Two Federal Reserve officials have acknowledged that recent US-Israeli attacks on Iran have introduced a new layer of uncertainty for economic policymakers. A key concern is the potential for sustained increases in energy prices and the subsequent impact on inflation. Neel Kashkari, president of the Minneapolis Fed, stated that it is currently too early to determine the full effect of these events on inflation and its duration.

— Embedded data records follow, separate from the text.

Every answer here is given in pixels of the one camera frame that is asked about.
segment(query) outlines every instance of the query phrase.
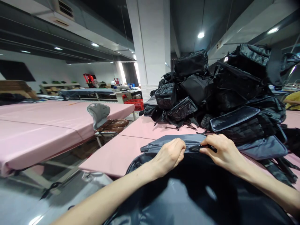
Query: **pink table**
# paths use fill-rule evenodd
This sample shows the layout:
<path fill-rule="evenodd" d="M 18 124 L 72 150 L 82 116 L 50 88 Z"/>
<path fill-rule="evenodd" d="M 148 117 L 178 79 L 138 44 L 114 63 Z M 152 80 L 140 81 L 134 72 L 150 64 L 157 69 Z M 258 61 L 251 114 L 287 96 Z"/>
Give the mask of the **pink table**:
<path fill-rule="evenodd" d="M 76 147 L 94 135 L 90 102 L 47 101 L 0 106 L 0 170 L 24 169 Z M 105 103 L 108 119 L 131 114 L 134 105 Z"/>
<path fill-rule="evenodd" d="M 300 112 L 287 111 L 287 119 L 284 123 L 288 124 L 291 128 L 300 128 Z M 153 125 L 154 122 L 151 118 L 144 116 L 140 117 L 113 140 L 97 150 L 90 158 L 81 164 L 79 168 L 85 171 L 96 171 L 121 177 L 125 175 L 132 160 L 141 154 L 140 148 L 142 146 L 145 146 L 164 135 L 196 133 L 195 130 L 187 128 L 186 126 L 177 131 L 175 129 L 166 129 L 166 127 L 174 127 L 173 125 Z M 202 133 L 204 130 L 198 128 L 197 132 Z M 288 154 L 285 158 L 300 167 L 300 159 L 294 154 Z M 268 173 L 268 171 L 259 163 L 248 158 L 247 160 L 258 165 L 263 171 Z M 294 186 L 296 189 L 300 190 L 300 171 L 295 169 L 291 170 L 299 177 Z"/>
<path fill-rule="evenodd" d="M 39 163 L 81 140 L 72 129 L 0 120 L 1 176 Z"/>
<path fill-rule="evenodd" d="M 94 135 L 93 118 L 87 112 L 87 106 L 91 103 L 46 101 L 0 106 L 0 120 L 68 128 L 78 132 L 81 139 L 86 140 Z M 134 105 L 102 104 L 110 107 L 108 119 L 123 119 L 134 111 Z"/>

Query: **yellow fabric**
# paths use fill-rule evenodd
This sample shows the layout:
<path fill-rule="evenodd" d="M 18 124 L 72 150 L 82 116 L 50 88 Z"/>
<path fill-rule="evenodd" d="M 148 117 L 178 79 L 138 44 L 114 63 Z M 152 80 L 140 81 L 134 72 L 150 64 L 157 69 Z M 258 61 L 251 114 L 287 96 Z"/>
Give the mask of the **yellow fabric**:
<path fill-rule="evenodd" d="M 300 102 L 300 91 L 294 92 L 290 95 L 288 95 L 285 100 L 290 100 L 290 101 L 298 101 Z M 289 103 L 287 103 L 285 109 L 288 109 L 291 105 Z M 290 108 L 291 110 L 300 110 L 300 105 L 294 105 L 292 108 Z"/>

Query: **red crate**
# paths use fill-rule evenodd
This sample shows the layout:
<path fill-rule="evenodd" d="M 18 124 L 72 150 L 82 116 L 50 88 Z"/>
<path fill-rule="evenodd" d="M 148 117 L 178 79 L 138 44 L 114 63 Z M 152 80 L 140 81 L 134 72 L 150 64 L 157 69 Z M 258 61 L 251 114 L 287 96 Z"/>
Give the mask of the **red crate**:
<path fill-rule="evenodd" d="M 124 104 L 133 104 L 135 111 L 144 110 L 144 102 L 142 99 L 130 99 L 130 100 L 124 102 Z"/>

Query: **concrete pillar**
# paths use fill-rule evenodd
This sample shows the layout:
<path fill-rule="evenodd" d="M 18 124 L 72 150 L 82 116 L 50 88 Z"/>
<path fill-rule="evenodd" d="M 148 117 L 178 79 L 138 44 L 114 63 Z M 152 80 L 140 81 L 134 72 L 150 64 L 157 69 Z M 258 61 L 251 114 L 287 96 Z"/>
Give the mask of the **concrete pillar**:
<path fill-rule="evenodd" d="M 126 0 L 144 102 L 170 72 L 170 1 Z"/>

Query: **pile of black bags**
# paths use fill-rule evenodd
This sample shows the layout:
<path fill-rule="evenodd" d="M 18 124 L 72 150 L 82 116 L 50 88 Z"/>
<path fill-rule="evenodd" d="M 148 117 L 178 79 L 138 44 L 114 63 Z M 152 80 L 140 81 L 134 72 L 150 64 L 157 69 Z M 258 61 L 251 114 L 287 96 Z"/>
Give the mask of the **pile of black bags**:
<path fill-rule="evenodd" d="M 224 134 L 236 145 L 263 140 L 266 146 L 280 146 L 276 152 L 247 152 L 279 180 L 290 185 L 297 177 L 288 167 L 289 162 L 271 159 L 288 153 L 283 145 L 287 138 L 280 124 L 285 120 L 285 106 L 274 97 L 269 85 L 282 88 L 281 76 L 300 62 L 292 53 L 266 46 L 239 45 L 228 53 L 227 63 L 217 62 L 215 74 L 208 69 L 207 52 L 203 49 L 180 57 L 175 72 L 163 75 L 158 89 L 151 92 L 144 104 L 144 115 L 156 123 L 202 127 Z"/>

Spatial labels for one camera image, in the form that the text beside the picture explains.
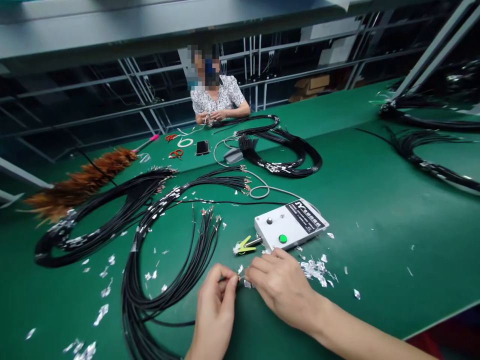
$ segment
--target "label on box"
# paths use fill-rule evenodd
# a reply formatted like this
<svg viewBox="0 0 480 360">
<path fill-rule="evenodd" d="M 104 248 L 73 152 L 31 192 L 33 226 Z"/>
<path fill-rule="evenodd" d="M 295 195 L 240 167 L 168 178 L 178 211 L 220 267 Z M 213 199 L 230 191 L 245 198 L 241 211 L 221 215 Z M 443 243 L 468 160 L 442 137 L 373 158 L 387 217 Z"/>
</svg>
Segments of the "label on box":
<svg viewBox="0 0 480 360">
<path fill-rule="evenodd" d="M 307 232 L 307 234 L 311 234 L 319 229 L 325 228 L 325 224 L 322 223 L 302 201 L 298 200 L 291 202 L 285 205 L 285 207 L 298 221 L 301 227 Z"/>
</svg>

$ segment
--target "overhead shelf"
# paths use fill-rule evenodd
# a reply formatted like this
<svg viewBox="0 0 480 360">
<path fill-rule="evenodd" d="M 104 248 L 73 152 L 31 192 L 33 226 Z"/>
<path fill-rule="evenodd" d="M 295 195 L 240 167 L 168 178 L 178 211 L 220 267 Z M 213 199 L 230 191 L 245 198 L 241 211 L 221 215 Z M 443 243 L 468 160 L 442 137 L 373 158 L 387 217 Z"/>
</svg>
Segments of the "overhead shelf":
<svg viewBox="0 0 480 360">
<path fill-rule="evenodd" d="M 0 9 L 0 74 L 214 44 L 428 0 L 49 0 Z"/>
</svg>

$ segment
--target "scissors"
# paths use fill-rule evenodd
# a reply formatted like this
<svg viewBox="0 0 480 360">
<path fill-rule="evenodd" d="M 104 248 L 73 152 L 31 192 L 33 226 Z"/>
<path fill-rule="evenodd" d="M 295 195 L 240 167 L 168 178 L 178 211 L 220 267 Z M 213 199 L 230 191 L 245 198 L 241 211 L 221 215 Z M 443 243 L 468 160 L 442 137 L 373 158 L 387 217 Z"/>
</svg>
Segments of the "scissors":
<svg viewBox="0 0 480 360">
<path fill-rule="evenodd" d="M 177 134 L 167 135 L 167 136 L 165 136 L 165 140 L 167 140 L 168 142 L 171 142 L 176 137 L 177 137 Z"/>
<path fill-rule="evenodd" d="M 169 159 L 180 159 L 182 160 L 182 155 L 184 154 L 184 151 L 182 149 L 177 149 L 175 151 L 172 151 L 170 155 L 168 156 Z"/>
</svg>

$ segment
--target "woman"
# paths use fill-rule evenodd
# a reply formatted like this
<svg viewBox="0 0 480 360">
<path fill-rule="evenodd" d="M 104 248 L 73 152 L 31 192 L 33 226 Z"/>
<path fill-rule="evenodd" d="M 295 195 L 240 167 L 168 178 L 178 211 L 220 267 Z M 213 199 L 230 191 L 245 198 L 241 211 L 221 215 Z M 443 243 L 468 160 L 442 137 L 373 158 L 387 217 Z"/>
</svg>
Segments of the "woman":
<svg viewBox="0 0 480 360">
<path fill-rule="evenodd" d="M 237 79 L 234 76 L 220 75 L 218 56 L 202 58 L 196 54 L 194 64 L 204 88 L 190 91 L 197 124 L 250 115 L 249 103 L 240 91 Z"/>
</svg>

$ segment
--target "white control box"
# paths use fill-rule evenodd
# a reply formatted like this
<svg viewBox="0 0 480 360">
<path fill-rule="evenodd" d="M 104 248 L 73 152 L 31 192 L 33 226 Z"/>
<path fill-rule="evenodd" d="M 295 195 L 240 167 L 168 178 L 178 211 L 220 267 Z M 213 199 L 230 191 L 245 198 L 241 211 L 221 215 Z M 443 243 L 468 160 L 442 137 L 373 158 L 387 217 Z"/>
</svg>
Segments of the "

Kashkari, who had initially anticipated one quarter-point interest-rate cut this year, expressed diminished confidence in that prediction. He emphasised the need for additional data to assess the implications of the geopolitical developments. He made these comments at the Bloomberg Invest conference in New York on Tuesday (Wednesday AEDT).
Similarly, John Williams, president of the New York Fed, observed that the impact on financial markets had been relatively limited thus far. He noted a rise in oil prices, but described it as not yet ‘dramatic’. Williams addressed the potential impact on US inflation while speaking to reporters after a speech in Washington.
Williams stated that the persistence of these effects will need to be monitored closely. The Federal Reserve System is the central banking system of the United States. It was created on December 23, 1913, with the enactment of the Federal Reserve Act, largely in response to a series of financial panics, particularly a severe panic in 1907.